BOC will guarantee a filling tolerance of better than +/- 1% relative to the nominal concentration of each component or +/- 2 ppm, whichever is the greater.
As a general rule with percentage level mixtures, the relative accuracy of the fill is within +/- 0.25%.
Gravimetrically prepared mixtures are often certified without further work after filling, but may be analysed to generate the certificate.
Certification (see also Certification and Traceability)
The key difference between certifying by weight and certifying by analysis is that in the latter case there is validation by analysis of the stability and the homogeneity of the gas mixture.
The advantage of filling by weight is that for mixtures where the minor component is greater than around 0.5% of the mixture it is possible to offer a better filling tolerance, as the degree of control of the process is increased (see above). Below this level, volumetric filling is often a more effective methodology.
Tolerance is governed by what is practically achievable within the constraints imposed by man and machine. Uncertainty is the summation of all errors inherent within the process of making a mixture.
Both activities have a level of uncertainty and tolerance (i.e. a permissible range of variation) which can be calculated and therefore related to the level of accuracy of each process.

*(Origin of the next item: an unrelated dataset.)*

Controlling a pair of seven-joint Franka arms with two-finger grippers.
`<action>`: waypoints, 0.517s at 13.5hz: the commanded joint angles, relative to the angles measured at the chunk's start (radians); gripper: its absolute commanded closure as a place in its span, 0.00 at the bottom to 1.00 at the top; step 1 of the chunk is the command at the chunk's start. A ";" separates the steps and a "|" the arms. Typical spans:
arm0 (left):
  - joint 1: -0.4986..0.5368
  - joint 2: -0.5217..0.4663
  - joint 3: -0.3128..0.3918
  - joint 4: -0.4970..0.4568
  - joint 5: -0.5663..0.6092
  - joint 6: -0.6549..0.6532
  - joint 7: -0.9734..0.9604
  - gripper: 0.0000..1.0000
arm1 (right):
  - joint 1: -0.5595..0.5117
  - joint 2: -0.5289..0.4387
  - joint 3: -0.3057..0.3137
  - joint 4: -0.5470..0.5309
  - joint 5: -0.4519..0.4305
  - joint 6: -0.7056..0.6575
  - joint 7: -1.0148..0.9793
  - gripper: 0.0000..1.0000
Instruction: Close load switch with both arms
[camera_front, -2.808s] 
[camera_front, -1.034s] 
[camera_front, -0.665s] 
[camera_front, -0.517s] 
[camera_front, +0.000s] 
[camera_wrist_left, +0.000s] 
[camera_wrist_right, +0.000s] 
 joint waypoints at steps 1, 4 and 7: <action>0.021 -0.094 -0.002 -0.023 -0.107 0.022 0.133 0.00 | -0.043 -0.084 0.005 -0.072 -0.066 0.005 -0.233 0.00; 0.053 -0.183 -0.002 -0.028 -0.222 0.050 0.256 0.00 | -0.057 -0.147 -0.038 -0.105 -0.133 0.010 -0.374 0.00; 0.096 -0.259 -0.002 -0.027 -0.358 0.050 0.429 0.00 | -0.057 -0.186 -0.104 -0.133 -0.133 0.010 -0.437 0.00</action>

Relative or absolute accuracy?
Accuracy can be quoted in two ways:
- relative accuracy. This quotes the proportion of the error to the whole value (i.e. 14ppm +/- 10%)
- absolute accuracy. Absolute accuracy means that the quantity of the error is quoted (i.e. 14ppm +/- 1.4ppm)
BOC normally quotes the relative accuracy, but will clearly mark where it does not.
Confusion may occur when comparing certificates which do not state the method of expression used, for example 1ppm +/- 0.2ppm looks more impressive than 1ppm +/-20%
20% oxygen in nitrogen:
A filling accuracy of +/- 5% relative, means that the actual filled value of oxygen will be between 19% and 21% i.e. the mixture will be filled within +/- 5% of the required value.
If the requested level of certification is a Beta certificate then the result will have a certification accuracy of +/- 2% relative.
If, during analysis by BOC, the analytical instrument gives a result of 20.4%, then BOC will certify that the mixture will have a concentration between 20.0% and 20.8%.
Certification accuracy is often quoted by the manufacturers to be the same as filling accuracy. This is true where the mixture is gravimetrically filled, i.e. where the components are added by weight of addition, and no analysis of the resulting mixture is carried out.
BOC do not, as a rule, follow this methodology for calibration gases. What you put into a cylinder may not be what comes out.
To confirm that the contents have mixed completely and that the mixture is stable for most BOC mixtures analysis of the contents is carried out.